3.Exercise of Option.
(a)Form of Exercise. Each election to exercise this option shall be in writing, signed by the Participant, and received by the Company at its principal office, accompanied by this agreement, and payment in full in the manner provided in the Plan. The Participant may purchase less than the number of shares covered hereby, provided that no partial exercise of this option may be for any fractional share or for fewer than ten whole shares.
(b)Continuous Relationship with the Company Required. Except as otherwise provided in this Section 3, this option may not be exercised unless the Participant, at the time he or she exercises this option, is, and has been at all times since the Grant Date, an [employee,
Version May 2018
officer or director of], or consultant or advisor to, the Company or any other entity the employees, officers, directors, consultants, or advisors of which are eligible to receive option grants under the Plan (an “Eligible Participant”).
(c)Termination of Relationship with the Company. If the Participant ceases to be an Eligible Participant for any reason, then, except as provided in paragraphs (d) and (e) below, the right to exercise this option shall terminate three months after such cessation (but in no event after the Final Exercise Date), provided that this option shall be exercisable only to the extent that the Participant was entitled to exercise this option on the date of such cessation. Notwithstanding the foregoing, if the Participant, prior to the Final Exercise Date, violates the non-competition or confidentiality provisions of any employment contract, confidentiality and nondisclosure agreement or other agreement between the Participant and the Company, the right to exercise this option shall terminate immediately upon such violation.
(d)Exercise Period Upon Death or Disability. If the Participant dies or becomes disabled (within the meaning of Section 22(e)(3) of the Code) prior to the Final Exercise Date while he or she is an Eligible Participant and the Company has not terminated such relationship for “cause” as specified in paragraph (e) below, this option shall be exercisable, within the period of one year following the date of death or disability of the Participant, by the Participant (or in the case of death by an authorized transferee), provided that this option shall be exercisable only to the extent that this option was exercisable by the Participant on the date of his or her death or disability (after taking into account any acceleration), and further provided that this option shall not be exercisable after the Final Exercise Date.

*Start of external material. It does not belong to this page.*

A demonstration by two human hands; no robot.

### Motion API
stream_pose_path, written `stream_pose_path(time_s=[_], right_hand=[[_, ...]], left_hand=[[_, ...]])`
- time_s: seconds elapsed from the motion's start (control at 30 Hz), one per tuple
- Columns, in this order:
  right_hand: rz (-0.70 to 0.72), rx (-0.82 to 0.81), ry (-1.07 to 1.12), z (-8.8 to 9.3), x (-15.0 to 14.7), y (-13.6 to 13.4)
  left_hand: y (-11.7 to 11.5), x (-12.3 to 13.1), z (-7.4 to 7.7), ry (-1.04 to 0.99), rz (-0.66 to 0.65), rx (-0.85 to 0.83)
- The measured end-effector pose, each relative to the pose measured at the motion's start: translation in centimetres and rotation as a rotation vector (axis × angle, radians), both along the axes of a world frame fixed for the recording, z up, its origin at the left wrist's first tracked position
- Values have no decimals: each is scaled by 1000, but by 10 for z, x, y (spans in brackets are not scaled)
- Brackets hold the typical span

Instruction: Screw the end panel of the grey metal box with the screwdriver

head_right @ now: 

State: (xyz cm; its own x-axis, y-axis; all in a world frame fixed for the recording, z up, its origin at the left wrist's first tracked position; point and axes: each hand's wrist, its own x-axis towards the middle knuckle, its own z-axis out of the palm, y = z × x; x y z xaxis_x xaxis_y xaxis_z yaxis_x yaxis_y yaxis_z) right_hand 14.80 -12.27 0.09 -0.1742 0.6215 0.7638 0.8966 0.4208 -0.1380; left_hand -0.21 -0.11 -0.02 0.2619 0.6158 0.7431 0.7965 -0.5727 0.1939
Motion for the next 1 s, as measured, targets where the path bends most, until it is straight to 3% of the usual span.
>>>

(e)Termination for Cause. If, prior to the Final Exercise Date, the Participant’s employment or other relationship with the Company is terminated by the Company for Cause (as defined below), the right to exercise this option shall terminate immediately upon the effective date of such termination of employment or other relationship. “Cause” shall mean willful misconduct by the Participant or willful failure by the Participant to perform his or her responsibilities to the Company (including, without limitation, breach by the Participant of any provision of any employment, consulting, advisory, nondisclosure, non-competition or other similar agreement between the Participant and the Company), as determined by the Company, which determination shall be conclusive. The Participant’s employment or other relationship shall be considered to have been terminated for “Cause” if the Company determines, within 30 days after the Participant’s resignation, that termination for Cause was warranted.
4.Withholding.
No Shares will be issued pursuant to the exercise of this option unless and until the Participant pays to the Company, or makes provision satisfactory to the Company for payment of, any federal, state or local withholding taxes required by law to be withheld in respect of this option.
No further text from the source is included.